Label Microblogs w/ images w/ video w/ reposts w/ comments
Real 1,760 1,149 563 1,151 1,151
Fake 344 53 106 229 292
Total 2,104 1,202 669 1,380 1,443
Metric Real Fake Total
Reposts 1,827,817 40,358 1,868,175
Comments 1,169,246 16,456 1,185,702
Likes 56,407,610 445,116 56,852,726
Unique users 686,077 51,674 737,751

Class ratio: approximately 5:1 real to fake.

Schema

Each microblog record contains:

Field Description
id 32-digit hashed Weibo microblog ID (SHA-256 of original 16-digit ID)
label "real" or "fake"
analysis Official Weibo expert evaluation text (fake microblogs only)
date Posting timestamp (yyyy-mm-dd hh:mm)
user_id 32-digit hashed Weibo user ID
text Full microblog text
pic_url List of image URLs (up to 18 per microblog)
video_url Video URL (mutually exclusive with images)
comment_num Total comment count as shown on Weibo
repost_num Total repost count as shown on Weibo
like_num Total like count
comments Array of comment objects: hashed ID, date, text, hashed commenter ID, optional image
reposts Array of repost objects: hashed ID, date, text, hashed reposter ID, optional image

Note: due to Weibo's access restrictions, the comment/repost arrays may contain fewer entries than comment_num/repost_num, which capture the Weibo-displayed count.

Labeling methodology

Fake: Microblogs verified as false information by Weibo's Community Management Center. Users report suspicious microblogs; Weibo experts investigate and publish detailed evaluations. The center has processed over two million reports as of publication.
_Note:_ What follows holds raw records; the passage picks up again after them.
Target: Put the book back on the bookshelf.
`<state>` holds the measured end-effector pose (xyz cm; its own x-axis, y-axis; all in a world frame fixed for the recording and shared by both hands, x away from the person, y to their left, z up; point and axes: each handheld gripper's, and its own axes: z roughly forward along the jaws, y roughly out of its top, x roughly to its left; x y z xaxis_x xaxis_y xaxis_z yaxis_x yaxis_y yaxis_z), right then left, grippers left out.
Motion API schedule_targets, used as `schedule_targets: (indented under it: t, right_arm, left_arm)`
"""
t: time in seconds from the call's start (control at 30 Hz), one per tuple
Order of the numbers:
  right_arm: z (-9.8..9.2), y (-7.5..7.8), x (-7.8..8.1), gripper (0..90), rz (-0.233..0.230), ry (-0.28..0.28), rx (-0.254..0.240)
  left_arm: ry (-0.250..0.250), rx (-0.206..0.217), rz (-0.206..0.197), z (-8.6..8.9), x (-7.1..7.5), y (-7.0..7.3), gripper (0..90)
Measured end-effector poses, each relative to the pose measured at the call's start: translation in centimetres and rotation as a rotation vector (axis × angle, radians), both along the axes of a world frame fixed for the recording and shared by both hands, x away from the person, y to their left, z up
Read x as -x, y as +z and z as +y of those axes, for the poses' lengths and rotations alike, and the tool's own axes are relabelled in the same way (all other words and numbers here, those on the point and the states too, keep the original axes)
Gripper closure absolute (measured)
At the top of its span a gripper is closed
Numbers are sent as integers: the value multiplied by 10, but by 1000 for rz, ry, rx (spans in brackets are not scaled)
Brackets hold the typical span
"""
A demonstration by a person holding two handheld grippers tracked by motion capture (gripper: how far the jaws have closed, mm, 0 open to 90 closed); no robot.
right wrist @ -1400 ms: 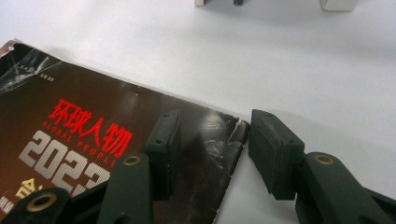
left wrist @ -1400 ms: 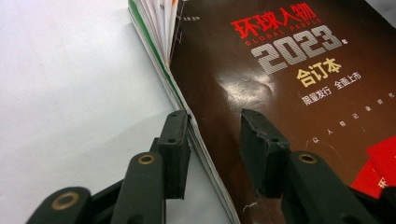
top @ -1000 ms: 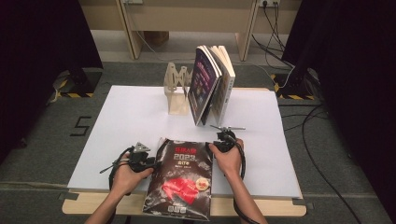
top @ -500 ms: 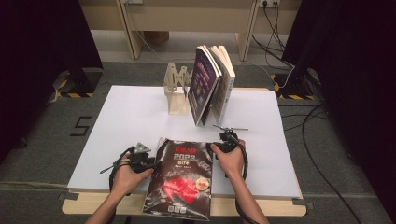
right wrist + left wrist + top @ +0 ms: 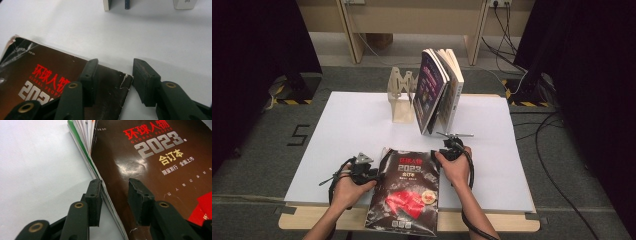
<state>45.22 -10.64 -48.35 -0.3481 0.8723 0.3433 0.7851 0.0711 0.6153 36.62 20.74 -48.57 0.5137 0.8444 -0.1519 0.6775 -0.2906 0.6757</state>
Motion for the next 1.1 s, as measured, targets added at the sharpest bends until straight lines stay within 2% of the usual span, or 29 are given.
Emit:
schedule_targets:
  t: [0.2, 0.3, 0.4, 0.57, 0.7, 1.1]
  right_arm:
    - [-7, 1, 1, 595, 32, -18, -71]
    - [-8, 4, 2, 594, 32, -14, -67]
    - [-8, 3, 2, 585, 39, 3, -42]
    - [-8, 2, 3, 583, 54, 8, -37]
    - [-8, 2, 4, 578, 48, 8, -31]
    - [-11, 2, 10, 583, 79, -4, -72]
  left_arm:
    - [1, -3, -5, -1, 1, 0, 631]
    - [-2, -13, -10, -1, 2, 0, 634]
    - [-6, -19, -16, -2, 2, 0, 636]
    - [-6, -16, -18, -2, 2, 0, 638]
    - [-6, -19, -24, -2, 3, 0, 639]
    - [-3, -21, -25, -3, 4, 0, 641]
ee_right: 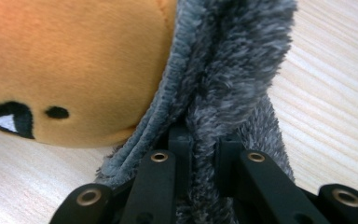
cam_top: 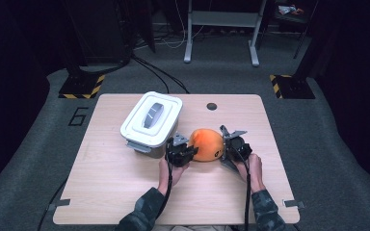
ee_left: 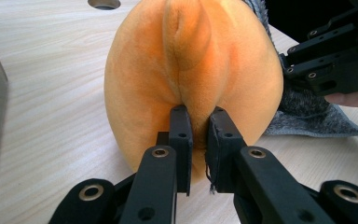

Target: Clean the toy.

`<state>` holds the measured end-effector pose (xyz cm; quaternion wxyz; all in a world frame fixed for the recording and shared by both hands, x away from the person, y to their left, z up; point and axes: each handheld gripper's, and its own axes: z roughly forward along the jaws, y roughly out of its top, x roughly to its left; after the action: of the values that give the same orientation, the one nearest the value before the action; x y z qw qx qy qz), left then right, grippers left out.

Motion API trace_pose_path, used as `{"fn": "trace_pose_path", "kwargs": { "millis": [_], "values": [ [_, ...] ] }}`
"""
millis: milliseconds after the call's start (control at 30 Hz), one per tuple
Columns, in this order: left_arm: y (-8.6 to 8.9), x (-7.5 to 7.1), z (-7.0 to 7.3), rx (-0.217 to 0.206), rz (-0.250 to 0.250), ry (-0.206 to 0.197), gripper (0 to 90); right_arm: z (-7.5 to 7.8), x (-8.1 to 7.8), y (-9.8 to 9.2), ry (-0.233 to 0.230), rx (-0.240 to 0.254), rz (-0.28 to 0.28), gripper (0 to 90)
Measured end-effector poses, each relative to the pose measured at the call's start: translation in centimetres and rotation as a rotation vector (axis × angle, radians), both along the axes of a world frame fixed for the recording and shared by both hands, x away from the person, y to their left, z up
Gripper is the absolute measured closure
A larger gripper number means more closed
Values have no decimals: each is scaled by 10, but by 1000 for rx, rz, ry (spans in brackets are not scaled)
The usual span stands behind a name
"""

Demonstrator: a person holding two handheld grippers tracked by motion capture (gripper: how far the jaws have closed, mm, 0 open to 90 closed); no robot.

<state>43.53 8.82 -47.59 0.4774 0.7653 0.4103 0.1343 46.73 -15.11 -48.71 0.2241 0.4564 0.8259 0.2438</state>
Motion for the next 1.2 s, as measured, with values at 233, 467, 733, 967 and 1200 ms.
{"fn": "trace_pose_path", "kwargs": {
  "millis": [233,467,733,967,1200],
  "values": [
    [0,-1,1,-2,-10,-8,814,28,-11,-5,-74,44,-19,815],
    [-3,-2,3,2,-20,-13,813,63,-28,9,-190,48,49,815],
    [-4,-2,3,10,-26,-18,813,68,-30,36,-193,-22,118,814],
    [-4,-1,3,4,-24,-14,813,57,-22,29,-160,-36,84,815],
    [-5,-1,2,5,-24,-17,813,37,-15,14,-109,-21,24,816]
  ]
}}
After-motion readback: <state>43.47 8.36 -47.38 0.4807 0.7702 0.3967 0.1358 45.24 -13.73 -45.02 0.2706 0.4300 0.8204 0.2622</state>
Real: Microblogs from People's Daily (@人民日报), China's largest newspaper group, ranked first in both the 2019 China Online Media White Paper and the State Information Center COVID-19 Dissemination Report. Over 120 million Weibo followers.

Relevance filtering

39 keywords across five categories: (i) coronavirus names (新冠肺炎, SARS-CoV-2, COVID, Coronavirus, 冠状病毒, 新冠); (ii) pandemic terms (疫情, 确诊, 死亡病例, 输入病例, 隔离, 封城, 防控, etc.); (iii) key figures/organizations (WHO, CDC, 钟南山, 张文宏, 李文亮, 福奇); (iv) medical supplies (疫苗, 抗体, N95, 口罩, 火神山, 雷神山, 试剂盒, 核酸检测); (v) policies (群体免疫, 健康码, 战疫, 援鄂). English keywords are case-insensitive.

Benchmark results

Five text-classification methods evaluated with temporal 70/10/20 train/val/test split; macro F₁:

Method Macro F₁
FastText 0.839
TextCNN 0.938
TextRNN 0.700
Att-TextRNN 0.871
Transformer 0.927

Intended use

  • Chinese COVID-19 fake news detection
  • Multilingual infodemic research (complement to English ReCOVery, Spanish MM-COVID)
  • Multimodal misinformation detection (image/video features not yet benchmarked)
  • Propagation-based detection (full repost/comment thread graphs available)
  • Temporal analysis of COVID-19 misinformation spread on Chinese social media

Limitations

Real news is sourced exclusively from a state-run media outlet (People's Daily), introducing potential institutional register bias. Class imbalance (5:1 real:fake) requires careful evaluation metric choice. Multimedia benchmarks are absent from the paper. Historical tweet/repost retrieval may be incomplete due to Weibo visibility controls.

Connections

  • ReCOVery is the complementary English-language COVID-19 credibility dataset; together with CHECKED they provide Chinese and English multimodal COVID-19 misinformation corpora.
  • FakeNewsNet is the dominant general-domain benchmark; CHECKED's propagation structure (power-law repost/comment distributions) is analogous to FakeNewsNet's Twitter graphs.
  • Yang et al. (2020) is the introducing paper.